● SOURCE DATA:
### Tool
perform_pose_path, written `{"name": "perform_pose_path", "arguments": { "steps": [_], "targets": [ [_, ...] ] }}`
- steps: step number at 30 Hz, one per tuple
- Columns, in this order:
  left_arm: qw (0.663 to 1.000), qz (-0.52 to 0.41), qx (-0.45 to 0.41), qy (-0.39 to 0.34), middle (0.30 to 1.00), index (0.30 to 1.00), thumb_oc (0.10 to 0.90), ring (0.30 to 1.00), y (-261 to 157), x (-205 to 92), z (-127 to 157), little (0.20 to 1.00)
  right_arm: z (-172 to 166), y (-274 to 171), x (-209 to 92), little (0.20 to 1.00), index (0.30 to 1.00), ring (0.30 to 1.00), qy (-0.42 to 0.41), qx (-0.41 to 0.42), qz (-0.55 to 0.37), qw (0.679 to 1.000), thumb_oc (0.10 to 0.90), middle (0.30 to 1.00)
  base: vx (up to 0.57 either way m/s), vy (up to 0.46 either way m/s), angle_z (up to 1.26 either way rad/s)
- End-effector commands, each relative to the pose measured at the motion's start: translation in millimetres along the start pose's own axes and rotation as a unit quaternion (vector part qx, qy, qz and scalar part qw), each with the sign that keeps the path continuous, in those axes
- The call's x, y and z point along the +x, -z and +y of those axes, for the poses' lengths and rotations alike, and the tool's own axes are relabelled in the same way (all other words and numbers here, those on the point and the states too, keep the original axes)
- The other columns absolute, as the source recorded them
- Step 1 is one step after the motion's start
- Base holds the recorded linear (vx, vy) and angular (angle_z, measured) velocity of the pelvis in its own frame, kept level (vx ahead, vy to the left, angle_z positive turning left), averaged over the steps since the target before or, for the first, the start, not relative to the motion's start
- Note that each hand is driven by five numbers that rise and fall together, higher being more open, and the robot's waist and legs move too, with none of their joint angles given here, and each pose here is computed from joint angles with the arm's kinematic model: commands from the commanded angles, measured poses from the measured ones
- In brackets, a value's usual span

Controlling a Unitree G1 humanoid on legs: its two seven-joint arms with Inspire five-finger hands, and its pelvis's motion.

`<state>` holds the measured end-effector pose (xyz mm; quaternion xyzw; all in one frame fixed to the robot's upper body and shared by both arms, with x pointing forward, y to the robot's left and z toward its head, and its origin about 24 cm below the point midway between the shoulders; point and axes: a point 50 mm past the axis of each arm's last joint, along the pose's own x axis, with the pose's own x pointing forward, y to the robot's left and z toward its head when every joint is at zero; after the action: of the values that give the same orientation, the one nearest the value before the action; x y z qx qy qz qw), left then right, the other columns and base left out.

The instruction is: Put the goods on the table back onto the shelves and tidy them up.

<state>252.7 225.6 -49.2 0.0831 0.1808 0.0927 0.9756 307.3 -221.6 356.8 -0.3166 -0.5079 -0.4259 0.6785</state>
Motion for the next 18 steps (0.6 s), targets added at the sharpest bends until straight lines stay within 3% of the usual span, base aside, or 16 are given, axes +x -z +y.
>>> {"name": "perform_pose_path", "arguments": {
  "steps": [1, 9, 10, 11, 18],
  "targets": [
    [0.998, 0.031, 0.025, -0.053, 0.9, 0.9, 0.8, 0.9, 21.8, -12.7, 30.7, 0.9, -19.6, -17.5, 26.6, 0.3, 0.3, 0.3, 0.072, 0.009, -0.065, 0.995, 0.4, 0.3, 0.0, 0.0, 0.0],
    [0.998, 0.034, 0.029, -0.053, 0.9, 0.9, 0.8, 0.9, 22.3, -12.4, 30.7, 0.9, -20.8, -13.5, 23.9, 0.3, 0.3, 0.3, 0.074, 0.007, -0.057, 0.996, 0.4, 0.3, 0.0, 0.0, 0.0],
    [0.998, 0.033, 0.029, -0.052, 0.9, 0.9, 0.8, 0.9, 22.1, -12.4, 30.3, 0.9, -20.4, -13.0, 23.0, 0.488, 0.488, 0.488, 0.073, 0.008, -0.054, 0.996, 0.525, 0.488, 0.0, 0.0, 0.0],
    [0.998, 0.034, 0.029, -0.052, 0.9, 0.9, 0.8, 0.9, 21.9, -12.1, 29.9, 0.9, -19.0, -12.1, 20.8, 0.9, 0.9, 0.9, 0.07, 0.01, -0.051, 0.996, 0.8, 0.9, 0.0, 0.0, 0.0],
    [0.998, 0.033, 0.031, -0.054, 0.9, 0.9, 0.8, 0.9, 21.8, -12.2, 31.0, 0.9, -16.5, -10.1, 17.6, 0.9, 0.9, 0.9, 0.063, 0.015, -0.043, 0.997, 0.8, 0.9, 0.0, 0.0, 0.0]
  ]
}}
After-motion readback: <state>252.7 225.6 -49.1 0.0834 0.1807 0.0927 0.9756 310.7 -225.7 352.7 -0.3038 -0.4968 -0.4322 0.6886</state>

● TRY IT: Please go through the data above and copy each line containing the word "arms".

● TASK RESULT:
Controlling a Unitree G1 humanoid on legs: its two seven-joint arms with Inspire five-finger hands, and its pelvis's motion.
`<state>` holds the measured end-effector pose (xyz mm; quaternion xyzw; all in one frame fixed to the robot's upper body and shared by both arms, with x pointing forward, y to the robot's left and z toward its head, and its origin about 24 cm below the point midway between the shoulders; point and axes: a point 50 mm past the axis of each arm's last joint, along the pose's own x axis, with the pose's own x pointing forward, y to the robot's left and z toward its head when every joint is at zero; after the action: of the values that give the same orientation, the one nearest the value before the action; x y z qx qy qz qw), left then right, the other columns and base left out.

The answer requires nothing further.